A few things push executive forecasts above realized results. One is exposure asymmetry. Executives see the vendor's best demos and the consulting deck's best case studies. Line users see the jagged frontier. Another is attribution slippage. When AI ships alongside a workflow redesign, the productivity gain gets credited to AI even when the real work was the process rebuild. A third is the optimism layer that sits over any forward-looking survey. Nobody fills in a forecast of minus one percent productivity on an investor-facing document. The same executives who saw no realized impact still reached for a plus 1.4.

The spread is pricing information. Size the capex program to realized gains closer to the field studies than to the lab demos. The Karger and Tetlock forecasting tournament (NBER w35046), also published this month, lands a median 2.5 percent US GDP growth through 2030 with a rapid-AI scenario of 4 percent. The IMF April scenario note stays in the same band. Acemoglu's 0.7 percent TFP floor sits underneath. Those are the numbers your capex program should stress-test against, not the vendor slide.

Three checks flag early whether your AI program is running on realized value or on executive forecast.

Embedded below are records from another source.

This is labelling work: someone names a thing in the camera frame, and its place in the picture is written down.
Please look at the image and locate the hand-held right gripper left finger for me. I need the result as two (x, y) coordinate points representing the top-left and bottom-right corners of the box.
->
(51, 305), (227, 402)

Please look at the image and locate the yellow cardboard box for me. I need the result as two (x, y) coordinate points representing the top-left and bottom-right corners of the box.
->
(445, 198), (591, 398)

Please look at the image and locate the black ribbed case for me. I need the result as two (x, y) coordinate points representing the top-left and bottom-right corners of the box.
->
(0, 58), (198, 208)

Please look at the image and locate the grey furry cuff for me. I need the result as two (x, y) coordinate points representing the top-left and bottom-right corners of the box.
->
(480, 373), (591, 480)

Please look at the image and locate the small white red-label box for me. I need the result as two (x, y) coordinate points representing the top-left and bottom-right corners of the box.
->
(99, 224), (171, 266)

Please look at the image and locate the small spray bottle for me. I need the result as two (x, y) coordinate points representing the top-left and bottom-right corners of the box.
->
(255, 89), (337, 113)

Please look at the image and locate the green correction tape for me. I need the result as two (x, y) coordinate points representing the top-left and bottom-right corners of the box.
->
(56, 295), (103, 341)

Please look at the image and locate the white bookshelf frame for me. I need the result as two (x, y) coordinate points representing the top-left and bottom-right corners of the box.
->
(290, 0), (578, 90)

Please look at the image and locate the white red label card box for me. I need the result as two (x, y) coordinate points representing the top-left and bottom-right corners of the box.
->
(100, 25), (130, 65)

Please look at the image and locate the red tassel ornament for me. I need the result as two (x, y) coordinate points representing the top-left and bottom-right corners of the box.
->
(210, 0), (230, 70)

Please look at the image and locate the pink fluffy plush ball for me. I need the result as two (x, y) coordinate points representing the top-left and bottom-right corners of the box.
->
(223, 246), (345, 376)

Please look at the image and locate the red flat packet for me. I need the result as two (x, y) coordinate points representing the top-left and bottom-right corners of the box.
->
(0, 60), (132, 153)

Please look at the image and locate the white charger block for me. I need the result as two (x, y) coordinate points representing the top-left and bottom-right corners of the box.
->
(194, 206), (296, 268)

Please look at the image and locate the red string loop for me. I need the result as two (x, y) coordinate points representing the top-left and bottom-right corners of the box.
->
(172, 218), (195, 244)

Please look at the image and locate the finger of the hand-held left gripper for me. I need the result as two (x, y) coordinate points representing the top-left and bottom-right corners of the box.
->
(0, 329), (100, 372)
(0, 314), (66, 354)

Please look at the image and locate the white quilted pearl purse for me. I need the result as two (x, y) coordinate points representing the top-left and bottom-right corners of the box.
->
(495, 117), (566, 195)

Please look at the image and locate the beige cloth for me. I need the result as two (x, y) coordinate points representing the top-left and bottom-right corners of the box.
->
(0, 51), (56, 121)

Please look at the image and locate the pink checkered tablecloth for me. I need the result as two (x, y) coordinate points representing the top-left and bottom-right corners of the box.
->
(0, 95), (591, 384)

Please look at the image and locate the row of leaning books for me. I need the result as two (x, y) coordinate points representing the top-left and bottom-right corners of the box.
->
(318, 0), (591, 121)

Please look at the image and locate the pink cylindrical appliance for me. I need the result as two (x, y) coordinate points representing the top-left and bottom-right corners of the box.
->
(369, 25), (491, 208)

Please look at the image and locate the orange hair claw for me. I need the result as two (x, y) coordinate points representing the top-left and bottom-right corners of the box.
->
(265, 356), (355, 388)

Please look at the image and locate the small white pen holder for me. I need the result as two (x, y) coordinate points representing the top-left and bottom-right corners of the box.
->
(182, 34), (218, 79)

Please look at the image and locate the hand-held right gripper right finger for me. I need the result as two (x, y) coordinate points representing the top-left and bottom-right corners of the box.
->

First, ask whether any line manager in your organization can point to a workflow where measured throughput increased. If the answer is a vendor slide rather than a named process with a before-and-after cycle time, the program is optimistic. Second, reconcile executive time spent on AI with the value attributed to it. An hour and a half a week is a measurable input. If the attributed value is twenty times that on a run-rate basis, you're funding a narrative. Third, pull the capex justification memo and circle every productivity number that came from a controlled experiment. Discount each one by the field-to-lab ratio, which sits somewhere near a tenth.

MIT Project NANDA's number from last year cuts the same way. Ninety-five percent of enterprise generative AI pilots produced no measurable business impact. The 5 percent that worked had redesigned the workflow around the tool rather than bolting the tool onto the old workflow. Executives in the Yotzov-Barrero-Bloom survey reporting realized impact are almost certainly concentrated in that 5 percent. The finance teams that want to move into it have to treat AI investment as an organizational program, not a software purchase.

The gap between forecast and reality is the market telling you the technology is real and the timing is uncertain. Both of those statements are useful. Treat expected gains as a scenario. Size the budget to what has already been realized. Run both sides through the same finance discipline you would apply to any other capex program. The paradox resolves as workflows redesign around the tool. Until that redesign happens at scale, a CFO's job is to keep the forecast and the realization close enough that the board can read both without a translation layer.